REQUIRED ACTION:
Reproduce every record below exactly, without the pictures.

Stored records:
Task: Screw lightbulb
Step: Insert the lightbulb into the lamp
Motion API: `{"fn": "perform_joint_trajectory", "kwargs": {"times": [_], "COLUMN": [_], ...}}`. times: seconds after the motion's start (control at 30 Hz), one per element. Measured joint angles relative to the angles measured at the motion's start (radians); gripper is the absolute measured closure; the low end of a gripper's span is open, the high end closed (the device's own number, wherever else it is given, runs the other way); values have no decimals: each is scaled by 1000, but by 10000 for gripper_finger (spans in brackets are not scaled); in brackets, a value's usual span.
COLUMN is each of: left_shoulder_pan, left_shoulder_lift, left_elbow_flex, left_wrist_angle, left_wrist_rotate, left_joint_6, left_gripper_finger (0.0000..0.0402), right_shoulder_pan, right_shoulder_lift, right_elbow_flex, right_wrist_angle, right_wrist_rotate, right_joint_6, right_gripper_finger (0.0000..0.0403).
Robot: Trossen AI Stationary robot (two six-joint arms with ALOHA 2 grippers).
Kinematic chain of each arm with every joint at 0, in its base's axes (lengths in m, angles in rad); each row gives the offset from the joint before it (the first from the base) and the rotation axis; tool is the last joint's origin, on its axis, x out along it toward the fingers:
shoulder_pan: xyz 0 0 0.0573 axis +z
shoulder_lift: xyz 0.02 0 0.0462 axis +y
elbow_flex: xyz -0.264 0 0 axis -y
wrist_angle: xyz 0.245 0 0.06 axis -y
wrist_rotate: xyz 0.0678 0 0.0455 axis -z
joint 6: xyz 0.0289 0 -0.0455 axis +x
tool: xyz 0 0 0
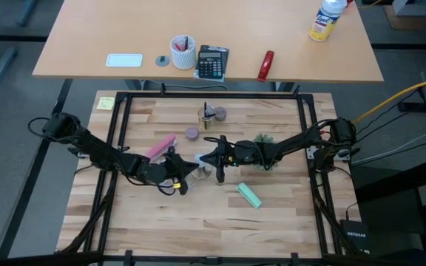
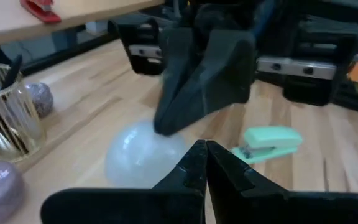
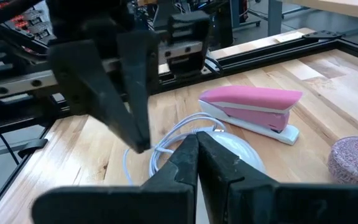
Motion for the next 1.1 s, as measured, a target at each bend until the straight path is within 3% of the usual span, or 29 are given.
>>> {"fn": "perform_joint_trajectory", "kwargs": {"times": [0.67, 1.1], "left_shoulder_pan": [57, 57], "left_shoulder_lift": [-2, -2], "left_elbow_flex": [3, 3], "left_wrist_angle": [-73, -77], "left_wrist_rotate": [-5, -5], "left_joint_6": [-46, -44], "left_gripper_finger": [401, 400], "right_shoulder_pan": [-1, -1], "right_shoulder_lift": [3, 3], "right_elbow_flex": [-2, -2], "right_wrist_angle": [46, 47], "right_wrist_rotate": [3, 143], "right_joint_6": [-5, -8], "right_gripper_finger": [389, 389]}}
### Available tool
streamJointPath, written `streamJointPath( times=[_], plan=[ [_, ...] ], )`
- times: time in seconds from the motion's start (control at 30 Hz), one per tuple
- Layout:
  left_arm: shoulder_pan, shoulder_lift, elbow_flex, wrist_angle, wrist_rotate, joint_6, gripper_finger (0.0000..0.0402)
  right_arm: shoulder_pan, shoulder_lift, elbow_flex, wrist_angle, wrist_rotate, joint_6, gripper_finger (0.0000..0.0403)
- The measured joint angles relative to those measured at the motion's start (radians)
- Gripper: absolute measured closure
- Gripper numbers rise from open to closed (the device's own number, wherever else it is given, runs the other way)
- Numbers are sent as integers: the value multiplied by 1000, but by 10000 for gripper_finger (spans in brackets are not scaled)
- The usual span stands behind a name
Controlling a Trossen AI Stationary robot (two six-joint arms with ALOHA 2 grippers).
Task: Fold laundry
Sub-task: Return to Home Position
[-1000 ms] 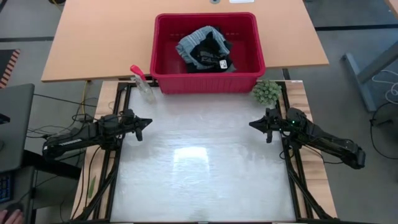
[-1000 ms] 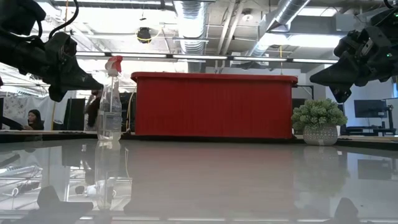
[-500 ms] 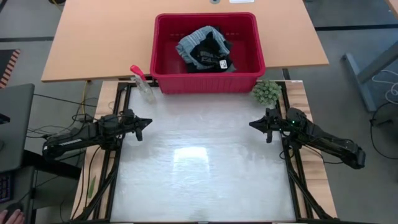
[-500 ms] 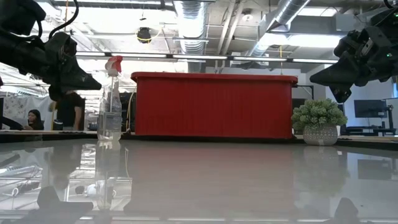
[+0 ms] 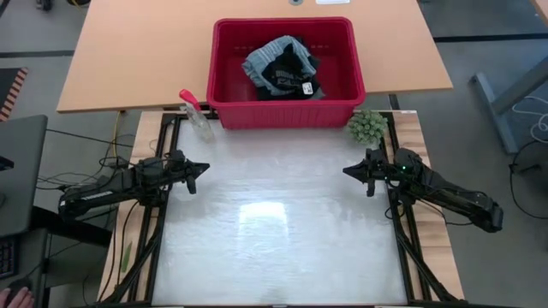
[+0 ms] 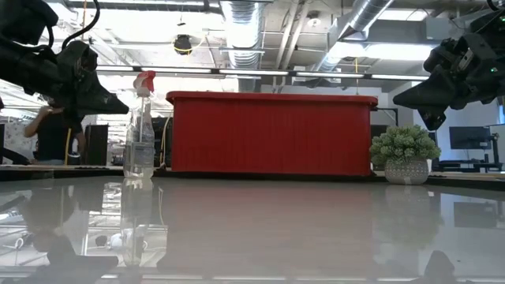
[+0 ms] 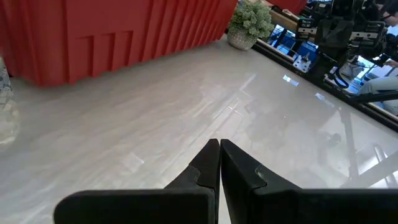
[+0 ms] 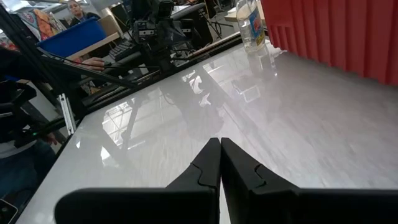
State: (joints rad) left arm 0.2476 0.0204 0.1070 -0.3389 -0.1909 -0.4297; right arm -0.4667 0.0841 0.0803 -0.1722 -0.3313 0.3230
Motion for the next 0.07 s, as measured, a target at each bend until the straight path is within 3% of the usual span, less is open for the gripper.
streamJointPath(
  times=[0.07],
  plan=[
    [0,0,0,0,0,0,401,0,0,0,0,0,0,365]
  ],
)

ANSWER TO THIS TASK:
Task: Screw lightbulb
Step: Insert the lightbulb into the lamp
Motion API: `{"fn": "perform_joint_trajectory", "kwargs": {"times": [_], "COLUMN": [_], ...}}`. times: seconds after the motion's start (control at 30 Hz), one per element. Measured joint angles relative to the angles measured at the motion's start (radians); gripper is the absolute measured closure; the low end of a gripper's span is open, the high end closed (the device's own number, wherever else it is given, runs the other way); values have no decimals: each is scaled by 1000, but by 10000 for gripper_finger (spans in brackets are not scaled); in brackets, a value's usual span.
COLUMN is each of: left_shoulder_pan, left_shoulder_lift, left_elbow_flex, left_wrist_angle, left_wrist_rotate, left_joint_6, left_gripper_finger (0.0000..0.0402), right_shoulder_pan, right_shoulder_lift, right_elbow_flex, right_wrist_angle, right_wrist_rotate, right_joint_6, right_gripper_finger (0.0000..0.0403).
Robot: Trossen AI Stationary robot (two six-joint arms with ALOHA 2 grippers).
Kinematic chain of each arm with every joint at 0, in its base's axes (lengths in m, angles in rad); each row gives the offset from the joint before it (the first from the base) and the rotation axis; tool is the last joint's origin, on its axis, x out along it toward the fingers:
shoulder_pan: xyz 0 0 0.0573 axis +z
shoulder_lift: xyz 0.02 0 0.0462 axis +y
elbow_flex: xyz -0.264 0 0 axis -y
wrist_angle: xyz 0.245 0 0.06 axis -y
wrist_rotate: xyz 0.0678 0 0.0455 axis -z
joint 6: xyz 0.0289 0 -0.0455 axis +x
tool: xyz 0 0 0
Motion for the next 1.1 s, as measured, a target at each bend until the straight path is within 3% of the usual span, or 29 are given.
>>> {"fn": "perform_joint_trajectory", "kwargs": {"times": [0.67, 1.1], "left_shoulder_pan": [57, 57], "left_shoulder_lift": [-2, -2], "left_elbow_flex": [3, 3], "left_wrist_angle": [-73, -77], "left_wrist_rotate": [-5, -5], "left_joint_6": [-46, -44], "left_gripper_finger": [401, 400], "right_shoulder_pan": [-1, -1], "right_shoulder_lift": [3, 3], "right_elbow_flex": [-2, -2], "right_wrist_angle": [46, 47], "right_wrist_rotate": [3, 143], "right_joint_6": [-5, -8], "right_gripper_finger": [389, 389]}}
### Available tool
streamJointPath, written `streamJointPath( times=[_], plan=[ [_, ...] ], )`
- times: time in seconds from the motion's start (control at 30 Hz), one per tuple
- Layout:
  left_arm: shoulder_pan, shoulder_lift, elbow_flex, wrist_angle, wrist_rotate, joint_6, gripper_finger (0.0000..0.0402)
  right_arm: shoulder_pan, shoulder_lift, elbow_flex, wrist_angle, wrist_rotate, joint_6, gripper_finger (0.0000..0.0403)
- The measured joint angles relative to those measured at the motion's start (radians)
- Gripper: absolute measured closure
- Gripper numbers rise from open to closed (the device's own number, wherever else it is given, runs the other way)
- Numbers are sent as integers: the value multiplied by 1000, but by 10000 for gripper_finger (spans in brackets are not scaled)
- The usual span stands behind a name
Controlling a Trossen AI Stationary robot (two six-joint arms with ALOHA 2 grippers).
Task: Fold laundry
Sub-task: Return to Home Position
[-1000 ms] 
[-1000 ms] 
[-500 ms] 
[-500 ms] 
[+0 ms] 
[+0 ms] 
[+0 ms] 
[+0 ms] 
State: (joints rad) left arm 0.2476 0.0204 0.1070 -0.3389 -0.1909 -0.4297; right arm -0.4667 0.0841 0.0803 -0.1722 -0.3313 0.3230
Motion for the next 0.07 s, as measured, a target at each bend until the straight path is within 3% of the usual span, less is open for the gripper.
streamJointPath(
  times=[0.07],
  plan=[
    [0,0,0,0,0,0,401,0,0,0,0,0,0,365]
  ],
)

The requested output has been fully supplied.